Echter Karfreitag
Nun ist der Karfreitag im christlichen Glauben aber nicht einfach ein austauschbares Spannungselement und nicht nur eine dramatische Zuspitzung in der Biografie Jesu, sondern der entscheidende Moment in der Weltgeschichte, indem sich Gott selbst zu erkennen gibt. Darum greifen all die wohlmeinenden Aktualisierungen und Erklärungen zu kurz, die das Kreuz und den Tod lebensweltlich einholen wollen: «Christus ist mit den Leidenden. Er hat selbst gelitten.» «Manchmal gehen wir durch einen Tunnel, aber am Ende ist es hell.» Es stimmt zwar irgendwie, aber man kann sich das Leid anderer auch ohne Christus zu Herzen nehmen und «das Licht am Ende des Tunnels» verharmlost möglicherweise sogar das gegenwärtige Leid.
Ein echter Karfreitag müsste aushalten, dass ungerecht, zu früh, sinnlos und grausam gestorben wird. Manchmal ohne dass wir uns letzte Worte geben können, die Zerbrochenes kitten. Ein echter Karfreitag gehört auf die Seite der Welt. Dort ist jedem Leben nur gewiss, dass es vergehen wird. Wer an Karfreitag schon von Ostern redet, mag ein fröhlicher Christ sein. Aber vielleicht auch nur ein ungeduldiger Mensch. Karfreitag und Ostern sind kein Prinzip, das nach einer bestimmten göttlichen Logik zum Zug kommt und uns allen Trost spendet. Karfreitag ist die Lebenswirklichkeit, von der Jesus sagt, dass wir sie fürchten: «In der Welt habt ihr Angst.» Unsere Gegenwart und unser Leben stehen nicht einfach in einem österlichen Licht, das auch noch den finsteren Karfreitag erleuchtet.

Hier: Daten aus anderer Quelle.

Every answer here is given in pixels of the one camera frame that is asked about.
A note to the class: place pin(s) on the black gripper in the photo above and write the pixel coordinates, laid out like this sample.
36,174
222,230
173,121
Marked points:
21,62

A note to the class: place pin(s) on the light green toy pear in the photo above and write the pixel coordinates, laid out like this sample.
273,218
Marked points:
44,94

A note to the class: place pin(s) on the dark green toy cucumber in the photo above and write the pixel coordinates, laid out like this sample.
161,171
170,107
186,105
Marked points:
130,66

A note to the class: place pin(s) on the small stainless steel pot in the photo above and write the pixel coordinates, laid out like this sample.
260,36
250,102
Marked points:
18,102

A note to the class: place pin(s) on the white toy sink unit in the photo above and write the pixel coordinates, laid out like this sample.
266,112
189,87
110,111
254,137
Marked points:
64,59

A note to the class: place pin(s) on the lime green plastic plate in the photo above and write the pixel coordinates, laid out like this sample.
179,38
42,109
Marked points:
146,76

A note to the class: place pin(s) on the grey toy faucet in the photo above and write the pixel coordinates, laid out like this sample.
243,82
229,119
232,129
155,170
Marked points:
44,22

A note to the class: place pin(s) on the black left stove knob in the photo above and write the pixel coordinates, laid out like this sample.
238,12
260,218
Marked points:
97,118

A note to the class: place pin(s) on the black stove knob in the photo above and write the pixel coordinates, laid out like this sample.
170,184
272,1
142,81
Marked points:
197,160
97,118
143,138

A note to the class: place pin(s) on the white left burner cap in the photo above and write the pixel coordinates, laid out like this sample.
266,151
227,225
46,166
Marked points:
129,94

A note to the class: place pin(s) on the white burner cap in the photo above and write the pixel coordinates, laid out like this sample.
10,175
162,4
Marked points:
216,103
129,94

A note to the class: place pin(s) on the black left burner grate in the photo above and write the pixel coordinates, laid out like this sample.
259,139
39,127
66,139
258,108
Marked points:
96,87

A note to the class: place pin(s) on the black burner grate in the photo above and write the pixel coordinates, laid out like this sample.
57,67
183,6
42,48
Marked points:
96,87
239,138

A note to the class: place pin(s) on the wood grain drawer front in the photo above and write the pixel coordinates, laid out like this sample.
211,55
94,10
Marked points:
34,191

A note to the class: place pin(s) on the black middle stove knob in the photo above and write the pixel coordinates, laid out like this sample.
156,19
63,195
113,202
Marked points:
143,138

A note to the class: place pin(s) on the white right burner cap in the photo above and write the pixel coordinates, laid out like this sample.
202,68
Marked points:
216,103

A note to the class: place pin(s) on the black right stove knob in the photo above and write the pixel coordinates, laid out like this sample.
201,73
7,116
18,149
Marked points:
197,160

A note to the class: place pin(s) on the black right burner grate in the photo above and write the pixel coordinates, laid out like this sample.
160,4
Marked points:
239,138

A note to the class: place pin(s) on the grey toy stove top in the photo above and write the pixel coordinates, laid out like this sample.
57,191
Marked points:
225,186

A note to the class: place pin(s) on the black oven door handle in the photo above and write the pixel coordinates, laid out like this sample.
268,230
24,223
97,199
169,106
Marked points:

Kein Gott hält den Tod auf
Die Wirklichkeit ist eine andere. Wir werden geboren, bemühen uns um Wissen, darum, das Richtige zu tun, werden krank oder verunfallen, scheiden aus dem Leben, werden nicht ersetzt oder gerettet, sondern sind nicht mehr. Im Leben wissen wir, dass wir sterben werden. Weil das Christentum aber schon immer an Ostern denkt, bietet es kaum Platz für diese Wirklichkeit. Sterben angesichts ewigen Lebens ist kein echter Tod. Das ist eher eine Transformation. Ungerechtigkeit angesichts ewigen Lebens ist nur ein Durchgangsstadium. Und eine Person erst eine Entwicklungsstufe. Ostern macht die ganze Welt zu etwas Uneigentlichem, wenn sie nicht als Kontrapunkt, sondern als Zentrum der Gottesoffenbarung begriffen wird. Der Karfreitag hingegen gibt sich dieser Lebensrealität hin: Die Gerechtigkeit siegt nicht, die gute Macht triumphiert nicht, kein Gott hält den Tod auf. «In der Welt habt ihr Angst.»
Überwinden
Die Bibel ist voller Angstgeschichten: Eva und Adam fürchten sich vor Gott, Noah vor dem Aussterben, Sarah vor der Unfruchtbarkeit, Esau vor dem Statusverlust, David vor seinem Sohn, Israel vor den Babyloniern, Hiob vor Ungerechtigkeit, Jesus vor dem Tod und seine Nachfolger*innen vor der Verfolgung. Die Karfreitagsgeschichte erzählt nicht, dass Gott lieb ist, die Menschheit nicht vom Aussterben bedroht sei oder Jesus nicht gestorben wäre. Sie erzählt die Geschichte von einem, der geopfert wird und der, indem er selbst dieses Opfer auf sich nimmt, etwas findet, das grösser ist, als seine Angst. «Seid getrost. Ich habe diese Welt überwunden.» Das ist nicht die Vertröstung, dass alles wie durch Zauberhand gut kommt. Das wäre kindisch und realitätsfremd. Für die meisten kommt es nicht gut. Und für alle steht am Schluss der Tod. Tröstend am Karfreitag ist, dass Jesus indem, was offensichtlich sein Scheitern beschreibt, seine Freiheit von der Welt findet. Gegen jeden Augenschein kann es uns passieren, dass wir im Leid, im Schmerz und in der Überforderung nicht vor Furcht erstarren, sondern frei werden. Sterben müssen wir trotzdem. Aber das soll uns nicht daran hindern, die Welt zu überwinden.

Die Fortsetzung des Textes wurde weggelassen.